5. Parallel Code in ARMI

ARMI simulations can be parallelized using the mpi4py module. You should go there and read about collective and point-to-point communication if you want to understand everything in-depth.

The OS-level mpiexec command is used to run ARMI on, say, 10 parallel processors. This fires up 10 identical and independent runs of ARMI; they do not share memory. If you change the reactor on one process, the reactors don’t change on the others.

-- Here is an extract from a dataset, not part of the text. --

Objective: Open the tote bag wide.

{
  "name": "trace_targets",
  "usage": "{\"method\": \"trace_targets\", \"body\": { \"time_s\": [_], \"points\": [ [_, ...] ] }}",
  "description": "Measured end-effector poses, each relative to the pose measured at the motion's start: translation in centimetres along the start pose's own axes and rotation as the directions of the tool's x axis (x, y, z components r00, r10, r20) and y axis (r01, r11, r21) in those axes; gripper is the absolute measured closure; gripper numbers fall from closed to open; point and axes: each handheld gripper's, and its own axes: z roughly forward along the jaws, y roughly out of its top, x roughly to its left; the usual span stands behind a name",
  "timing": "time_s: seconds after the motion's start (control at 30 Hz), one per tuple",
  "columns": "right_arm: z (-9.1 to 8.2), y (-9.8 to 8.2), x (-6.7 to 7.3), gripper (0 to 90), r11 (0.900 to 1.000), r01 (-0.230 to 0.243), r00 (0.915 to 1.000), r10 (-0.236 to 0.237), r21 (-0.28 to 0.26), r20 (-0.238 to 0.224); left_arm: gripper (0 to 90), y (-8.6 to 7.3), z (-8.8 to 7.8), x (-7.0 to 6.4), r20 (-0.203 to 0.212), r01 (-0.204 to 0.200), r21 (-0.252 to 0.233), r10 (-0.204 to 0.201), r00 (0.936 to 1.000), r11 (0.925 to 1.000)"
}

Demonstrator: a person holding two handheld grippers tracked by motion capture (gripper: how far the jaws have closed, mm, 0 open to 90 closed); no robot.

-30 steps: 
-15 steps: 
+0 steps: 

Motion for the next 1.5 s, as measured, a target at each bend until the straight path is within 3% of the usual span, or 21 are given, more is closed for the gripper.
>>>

Never fear. You can communicate between these processes using the Message Passing Interface (MPI) driver via the Python mpi4py module. In fact, ARMI is set up to do a lot of the MPI work for you, so if you follow these instructions, you can have your code working in parallel in no time. In ARMI, there’s the primary processor (which is the one that does most of the organization) and then there are the worker processors, which do whatever you need them to in parallel.

5.1. MPI communication crash course

First, let’s do a crash course in MPI communications. We’ll only discuss a few important ideas, you can read about more on the mpi4py web page. The first method of communication is called the broadcast, which happens when the primary processor sends information to all others. An example of this would be when you want to sync up the settings object (self.cs) among all processors. An even more common example is when you want to send a simple string command to all other processors. This is used all the time to inform the workers what they are expected to do next.

Here is an example:

from armi import context

cmd = f"val{context.MPI_RANK}"

if context.MPI_RANK == 0:
    # The primary node will send the string 'bob' to all others
    cmd = "bob"
    context.MPI_COMM.bcast(cmd, root=0)
else:
    # these are the workers. They receive a value and set it to the variable cmd
    context.MPI_COMM = comm.bcast(None, root=0)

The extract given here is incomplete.